### YOUR GOAL
Copy exactly the lines of the data below that run from the line holding "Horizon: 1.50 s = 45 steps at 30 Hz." through the line holding "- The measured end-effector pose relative", both ends included.
▼
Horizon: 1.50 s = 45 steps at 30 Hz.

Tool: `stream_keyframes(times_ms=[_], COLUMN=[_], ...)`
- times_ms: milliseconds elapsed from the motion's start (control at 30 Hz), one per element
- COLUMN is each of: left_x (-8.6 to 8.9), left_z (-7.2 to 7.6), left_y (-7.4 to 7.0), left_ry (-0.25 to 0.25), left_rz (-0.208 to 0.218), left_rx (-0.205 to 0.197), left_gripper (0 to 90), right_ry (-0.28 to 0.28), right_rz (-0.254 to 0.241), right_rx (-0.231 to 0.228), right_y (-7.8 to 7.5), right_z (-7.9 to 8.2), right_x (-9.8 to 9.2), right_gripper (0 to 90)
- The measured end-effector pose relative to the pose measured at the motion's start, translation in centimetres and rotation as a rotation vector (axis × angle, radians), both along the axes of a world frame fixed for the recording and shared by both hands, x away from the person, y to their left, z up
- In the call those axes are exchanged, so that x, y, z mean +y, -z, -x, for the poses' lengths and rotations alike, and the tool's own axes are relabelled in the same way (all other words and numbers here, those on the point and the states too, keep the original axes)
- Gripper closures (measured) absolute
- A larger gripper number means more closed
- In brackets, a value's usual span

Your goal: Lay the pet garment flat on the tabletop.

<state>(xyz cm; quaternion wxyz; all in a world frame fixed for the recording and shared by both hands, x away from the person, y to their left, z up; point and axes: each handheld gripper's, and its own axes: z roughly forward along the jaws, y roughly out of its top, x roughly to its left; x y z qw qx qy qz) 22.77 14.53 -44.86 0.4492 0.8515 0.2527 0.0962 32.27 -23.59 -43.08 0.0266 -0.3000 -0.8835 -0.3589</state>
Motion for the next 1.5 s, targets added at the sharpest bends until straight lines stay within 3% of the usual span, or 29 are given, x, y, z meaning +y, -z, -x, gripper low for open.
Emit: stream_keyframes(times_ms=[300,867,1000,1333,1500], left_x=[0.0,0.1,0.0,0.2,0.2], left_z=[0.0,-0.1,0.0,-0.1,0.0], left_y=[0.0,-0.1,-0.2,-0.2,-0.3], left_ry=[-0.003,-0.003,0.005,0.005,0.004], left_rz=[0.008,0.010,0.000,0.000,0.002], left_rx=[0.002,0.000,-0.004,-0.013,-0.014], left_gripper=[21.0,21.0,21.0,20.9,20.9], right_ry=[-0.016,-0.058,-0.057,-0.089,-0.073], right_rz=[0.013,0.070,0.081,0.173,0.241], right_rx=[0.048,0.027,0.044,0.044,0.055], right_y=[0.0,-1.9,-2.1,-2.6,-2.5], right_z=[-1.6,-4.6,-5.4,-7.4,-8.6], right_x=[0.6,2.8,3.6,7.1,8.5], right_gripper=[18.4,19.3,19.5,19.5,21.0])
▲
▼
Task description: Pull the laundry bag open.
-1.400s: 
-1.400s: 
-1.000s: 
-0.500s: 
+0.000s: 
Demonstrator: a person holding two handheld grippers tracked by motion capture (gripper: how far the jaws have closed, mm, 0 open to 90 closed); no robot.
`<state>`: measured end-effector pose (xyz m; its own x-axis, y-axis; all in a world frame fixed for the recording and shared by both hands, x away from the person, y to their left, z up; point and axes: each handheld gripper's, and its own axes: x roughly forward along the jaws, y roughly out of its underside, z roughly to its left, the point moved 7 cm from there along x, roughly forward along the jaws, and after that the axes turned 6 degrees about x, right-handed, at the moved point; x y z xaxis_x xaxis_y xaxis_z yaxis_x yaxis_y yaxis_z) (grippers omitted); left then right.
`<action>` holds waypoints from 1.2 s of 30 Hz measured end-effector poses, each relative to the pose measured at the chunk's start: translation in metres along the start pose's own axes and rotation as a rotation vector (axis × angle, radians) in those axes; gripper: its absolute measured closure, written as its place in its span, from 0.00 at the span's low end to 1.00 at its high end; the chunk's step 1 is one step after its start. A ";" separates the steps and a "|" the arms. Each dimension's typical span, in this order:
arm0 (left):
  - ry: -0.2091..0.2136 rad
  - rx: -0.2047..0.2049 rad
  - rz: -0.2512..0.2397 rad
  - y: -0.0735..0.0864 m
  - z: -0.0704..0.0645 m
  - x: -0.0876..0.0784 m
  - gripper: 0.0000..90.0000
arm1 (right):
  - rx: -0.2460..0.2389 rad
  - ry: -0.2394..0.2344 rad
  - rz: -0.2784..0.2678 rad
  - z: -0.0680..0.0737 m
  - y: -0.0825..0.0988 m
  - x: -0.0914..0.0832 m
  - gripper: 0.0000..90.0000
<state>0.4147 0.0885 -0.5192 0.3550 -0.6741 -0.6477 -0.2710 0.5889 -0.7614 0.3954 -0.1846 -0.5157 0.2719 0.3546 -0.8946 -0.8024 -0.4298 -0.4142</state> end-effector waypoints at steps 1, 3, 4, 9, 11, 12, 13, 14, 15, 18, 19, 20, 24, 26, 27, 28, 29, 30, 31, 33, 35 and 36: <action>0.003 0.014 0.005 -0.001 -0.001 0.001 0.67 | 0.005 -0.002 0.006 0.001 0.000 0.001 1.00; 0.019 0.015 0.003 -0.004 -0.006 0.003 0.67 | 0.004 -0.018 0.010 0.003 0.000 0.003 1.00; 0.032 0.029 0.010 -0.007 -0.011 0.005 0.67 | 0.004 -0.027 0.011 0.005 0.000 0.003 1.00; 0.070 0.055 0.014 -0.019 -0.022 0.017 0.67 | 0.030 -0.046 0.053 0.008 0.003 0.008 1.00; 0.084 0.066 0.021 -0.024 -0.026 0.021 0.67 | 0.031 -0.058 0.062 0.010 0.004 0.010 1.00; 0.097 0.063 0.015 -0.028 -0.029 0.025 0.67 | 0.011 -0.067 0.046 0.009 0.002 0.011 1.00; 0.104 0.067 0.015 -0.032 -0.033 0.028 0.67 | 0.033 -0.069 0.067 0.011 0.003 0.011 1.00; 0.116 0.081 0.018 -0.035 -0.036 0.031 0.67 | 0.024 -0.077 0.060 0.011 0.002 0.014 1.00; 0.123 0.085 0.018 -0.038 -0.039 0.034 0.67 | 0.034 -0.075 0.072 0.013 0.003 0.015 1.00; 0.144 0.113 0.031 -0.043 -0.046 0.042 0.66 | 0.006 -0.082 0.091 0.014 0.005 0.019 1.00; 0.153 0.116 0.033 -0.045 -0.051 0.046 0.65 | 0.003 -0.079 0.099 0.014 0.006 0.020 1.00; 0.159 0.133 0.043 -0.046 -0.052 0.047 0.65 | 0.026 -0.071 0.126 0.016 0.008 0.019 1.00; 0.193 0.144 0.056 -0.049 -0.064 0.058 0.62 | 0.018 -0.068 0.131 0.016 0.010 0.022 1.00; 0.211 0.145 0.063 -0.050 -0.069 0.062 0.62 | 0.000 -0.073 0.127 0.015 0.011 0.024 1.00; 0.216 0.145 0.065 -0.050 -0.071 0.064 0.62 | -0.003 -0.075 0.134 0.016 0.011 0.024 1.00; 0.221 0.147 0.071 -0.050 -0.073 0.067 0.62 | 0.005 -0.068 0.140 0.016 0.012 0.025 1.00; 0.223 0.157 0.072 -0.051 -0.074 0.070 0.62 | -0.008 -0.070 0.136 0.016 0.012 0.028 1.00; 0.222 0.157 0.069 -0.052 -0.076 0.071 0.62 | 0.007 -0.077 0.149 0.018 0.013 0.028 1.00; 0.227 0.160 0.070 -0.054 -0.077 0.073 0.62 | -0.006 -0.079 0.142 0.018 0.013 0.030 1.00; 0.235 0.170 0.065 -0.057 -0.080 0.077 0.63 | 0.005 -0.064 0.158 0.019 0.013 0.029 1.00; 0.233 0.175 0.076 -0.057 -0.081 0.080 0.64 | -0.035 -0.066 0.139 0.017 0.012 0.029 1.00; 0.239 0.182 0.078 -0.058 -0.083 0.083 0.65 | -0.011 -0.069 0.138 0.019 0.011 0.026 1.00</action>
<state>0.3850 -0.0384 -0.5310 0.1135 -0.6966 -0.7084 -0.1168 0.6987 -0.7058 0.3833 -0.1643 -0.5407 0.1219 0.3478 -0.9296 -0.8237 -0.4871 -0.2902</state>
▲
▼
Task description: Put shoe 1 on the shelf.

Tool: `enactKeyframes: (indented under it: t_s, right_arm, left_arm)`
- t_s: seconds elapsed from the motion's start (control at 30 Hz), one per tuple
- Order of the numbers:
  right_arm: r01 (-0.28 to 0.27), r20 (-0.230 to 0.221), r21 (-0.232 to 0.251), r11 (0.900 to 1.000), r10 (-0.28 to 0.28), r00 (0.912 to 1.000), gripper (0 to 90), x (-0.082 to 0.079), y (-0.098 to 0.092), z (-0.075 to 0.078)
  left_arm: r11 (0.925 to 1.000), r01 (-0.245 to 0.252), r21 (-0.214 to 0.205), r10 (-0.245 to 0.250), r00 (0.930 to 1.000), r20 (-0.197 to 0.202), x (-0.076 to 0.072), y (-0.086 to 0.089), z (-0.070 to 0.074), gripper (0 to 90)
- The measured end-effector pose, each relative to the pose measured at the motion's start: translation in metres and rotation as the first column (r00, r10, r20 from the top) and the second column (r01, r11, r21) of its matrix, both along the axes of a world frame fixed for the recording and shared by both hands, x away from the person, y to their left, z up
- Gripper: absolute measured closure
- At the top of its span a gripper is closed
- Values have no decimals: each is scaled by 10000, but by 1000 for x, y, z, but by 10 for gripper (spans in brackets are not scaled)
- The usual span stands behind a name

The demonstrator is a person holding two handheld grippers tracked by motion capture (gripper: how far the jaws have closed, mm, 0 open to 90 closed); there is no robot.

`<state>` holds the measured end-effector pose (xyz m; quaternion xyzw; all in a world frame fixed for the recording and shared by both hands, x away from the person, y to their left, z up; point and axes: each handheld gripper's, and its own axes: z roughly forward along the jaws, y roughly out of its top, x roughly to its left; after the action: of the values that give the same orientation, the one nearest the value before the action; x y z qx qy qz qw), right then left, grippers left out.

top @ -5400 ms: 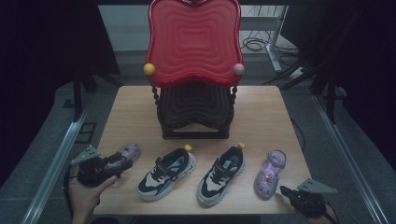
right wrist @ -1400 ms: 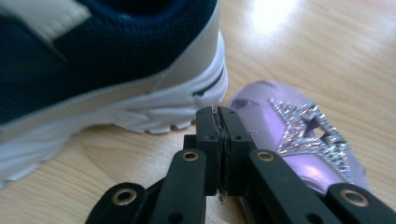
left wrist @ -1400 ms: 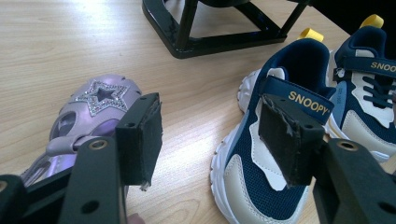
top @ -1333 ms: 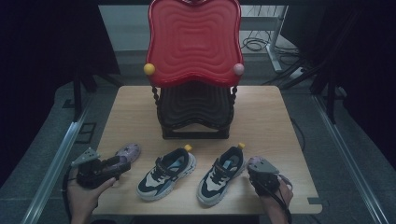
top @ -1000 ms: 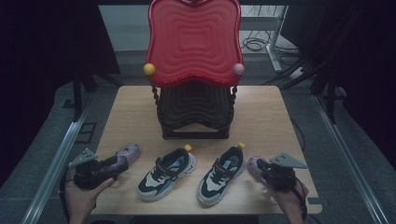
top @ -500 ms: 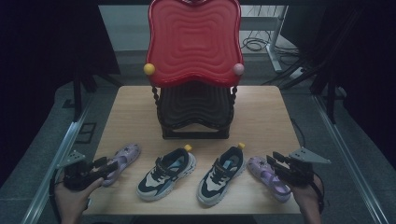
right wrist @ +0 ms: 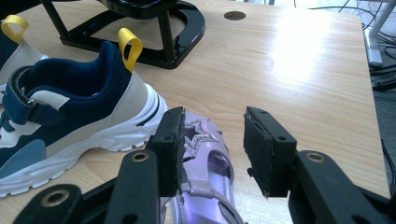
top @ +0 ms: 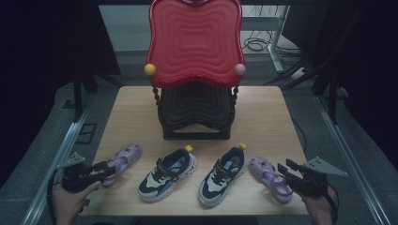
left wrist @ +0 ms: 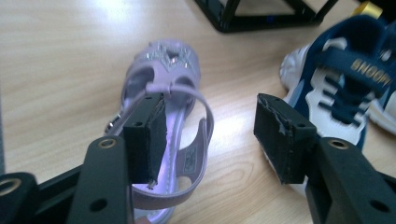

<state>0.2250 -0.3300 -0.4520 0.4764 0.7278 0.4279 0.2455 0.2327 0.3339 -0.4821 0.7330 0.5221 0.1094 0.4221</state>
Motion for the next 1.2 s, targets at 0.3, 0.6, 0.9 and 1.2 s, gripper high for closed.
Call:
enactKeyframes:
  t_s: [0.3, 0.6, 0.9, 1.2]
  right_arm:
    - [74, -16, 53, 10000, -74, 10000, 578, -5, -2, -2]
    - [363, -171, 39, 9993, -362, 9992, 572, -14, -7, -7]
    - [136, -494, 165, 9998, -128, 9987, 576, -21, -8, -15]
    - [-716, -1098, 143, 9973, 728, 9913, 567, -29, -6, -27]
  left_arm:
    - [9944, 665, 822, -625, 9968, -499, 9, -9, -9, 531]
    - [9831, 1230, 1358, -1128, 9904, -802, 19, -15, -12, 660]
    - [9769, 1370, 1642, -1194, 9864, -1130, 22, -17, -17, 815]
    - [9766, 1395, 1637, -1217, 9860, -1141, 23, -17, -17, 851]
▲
### REPLY TO THE TASK
Horizon: 1.50 s = 45 steps at 30 Hz.

Tool: `stream_keyframes(times_ms=[_], COLUMN=[_], ...)`
- times_ms: milliseconds elapsed from the motion's start (control at 30 Hz), one per element
- COLUMN is each of: left_x (-8.6 to 8.9), left_z (-7.2 to 7.6), left_y (-7.4 to 7.0), left_ry (-0.25 to 0.25), left_rz (-0.208 to 0.218), left_rx (-0.205 to 0.197), left_gripper (0 to 90), right_ry (-0.28 to 0.28), right_rz (-0.254 to 0.241), right_rx (-0.231 to 0.228), right_y (-7.8 to 7.5), right_z (-7.9 to 8.2), right_x (-9.8 to 9.2), right_gripper (0 to 90)
- The measured end-effector pose relative to the pose measured at the motion's start, translation in centimetres and rotation as a rotation vector (axis × angle, radians), both along the axes of a world frame fixed for the recording and shared by both hands, x away from the person, y to their left, z up

The reply to this exercise is complete.